=== TASK DIRECTIONS ===
Of all the lines below, output only those starting at the one with "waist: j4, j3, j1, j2" and ending at the one with "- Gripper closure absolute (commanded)", both ends included, exactly as written.

+++

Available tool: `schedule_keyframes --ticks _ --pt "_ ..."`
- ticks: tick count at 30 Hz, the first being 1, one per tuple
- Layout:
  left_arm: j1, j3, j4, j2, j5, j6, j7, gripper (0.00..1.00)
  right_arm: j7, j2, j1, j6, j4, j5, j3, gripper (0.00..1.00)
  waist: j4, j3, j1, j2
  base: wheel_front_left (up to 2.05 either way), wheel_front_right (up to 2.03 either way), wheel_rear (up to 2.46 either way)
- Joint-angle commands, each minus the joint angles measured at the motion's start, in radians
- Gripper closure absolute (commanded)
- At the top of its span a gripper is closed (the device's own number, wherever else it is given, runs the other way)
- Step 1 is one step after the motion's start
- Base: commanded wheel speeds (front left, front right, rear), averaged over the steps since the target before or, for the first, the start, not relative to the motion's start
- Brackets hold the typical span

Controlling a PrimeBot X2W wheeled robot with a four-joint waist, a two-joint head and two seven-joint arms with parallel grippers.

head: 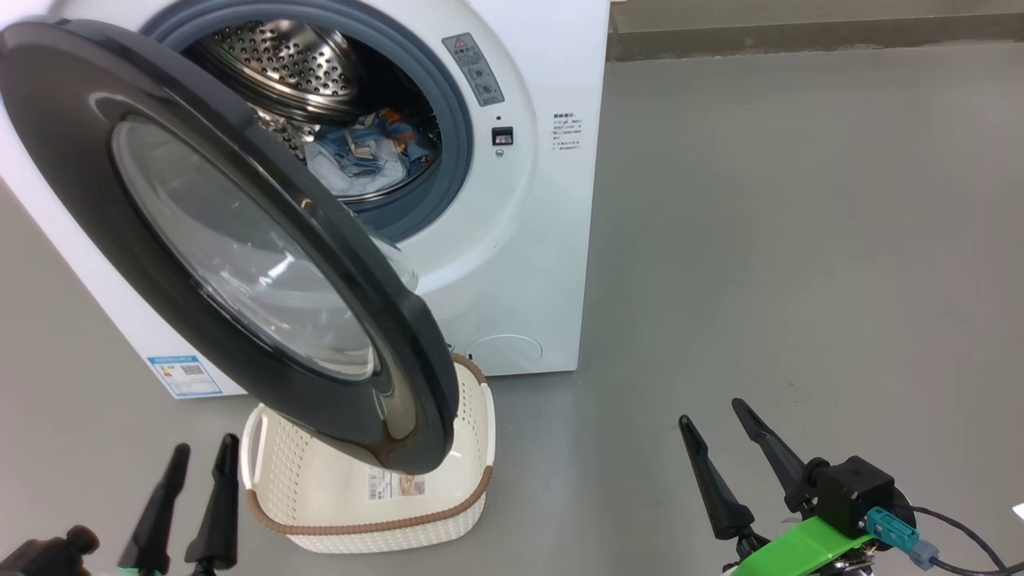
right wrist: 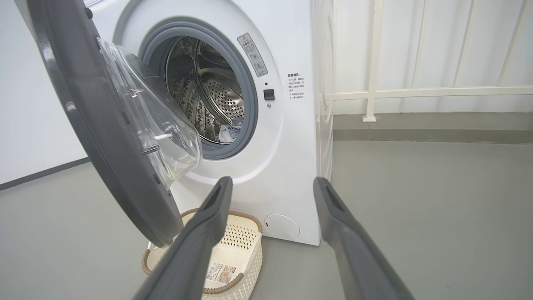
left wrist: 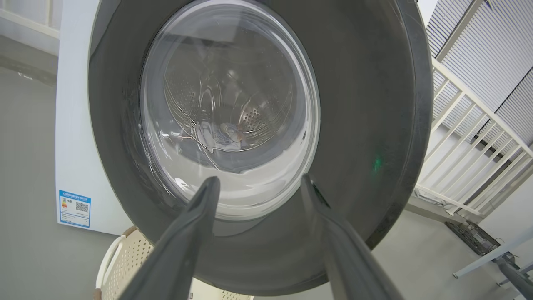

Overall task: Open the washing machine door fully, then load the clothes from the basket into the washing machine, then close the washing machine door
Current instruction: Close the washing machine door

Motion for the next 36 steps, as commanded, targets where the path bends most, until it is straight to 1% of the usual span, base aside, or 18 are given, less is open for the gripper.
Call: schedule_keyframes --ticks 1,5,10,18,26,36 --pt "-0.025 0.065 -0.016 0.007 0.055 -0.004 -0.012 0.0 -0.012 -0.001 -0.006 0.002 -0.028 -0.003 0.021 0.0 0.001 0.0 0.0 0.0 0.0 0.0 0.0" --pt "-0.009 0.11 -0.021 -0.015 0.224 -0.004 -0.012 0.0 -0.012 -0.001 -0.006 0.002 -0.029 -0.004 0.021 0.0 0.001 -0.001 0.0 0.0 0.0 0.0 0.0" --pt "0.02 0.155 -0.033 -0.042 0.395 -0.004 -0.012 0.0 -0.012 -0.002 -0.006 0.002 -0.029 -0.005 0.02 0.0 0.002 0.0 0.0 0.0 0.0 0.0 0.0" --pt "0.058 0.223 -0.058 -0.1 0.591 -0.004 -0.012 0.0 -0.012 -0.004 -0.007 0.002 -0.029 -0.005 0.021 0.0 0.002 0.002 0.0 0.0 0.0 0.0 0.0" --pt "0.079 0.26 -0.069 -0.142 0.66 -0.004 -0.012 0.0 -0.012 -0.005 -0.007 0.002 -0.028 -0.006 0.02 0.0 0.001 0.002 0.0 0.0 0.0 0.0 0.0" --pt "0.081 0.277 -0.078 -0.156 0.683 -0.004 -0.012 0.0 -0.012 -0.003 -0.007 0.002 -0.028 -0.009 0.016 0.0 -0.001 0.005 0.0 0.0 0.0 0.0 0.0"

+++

=== REPLY TO THE TASK ===
  waist: j4, j3, j1, j2
  base: wheel_front_left (up to 2.05 either way), wheel_front_right (up to 2.03 either way), wheel_rear (up to 2.46 either way)
- Joint-angle commands, each minus the joint angles measured at the motion's start, in radians
- Gripper closure absolute (commanded)

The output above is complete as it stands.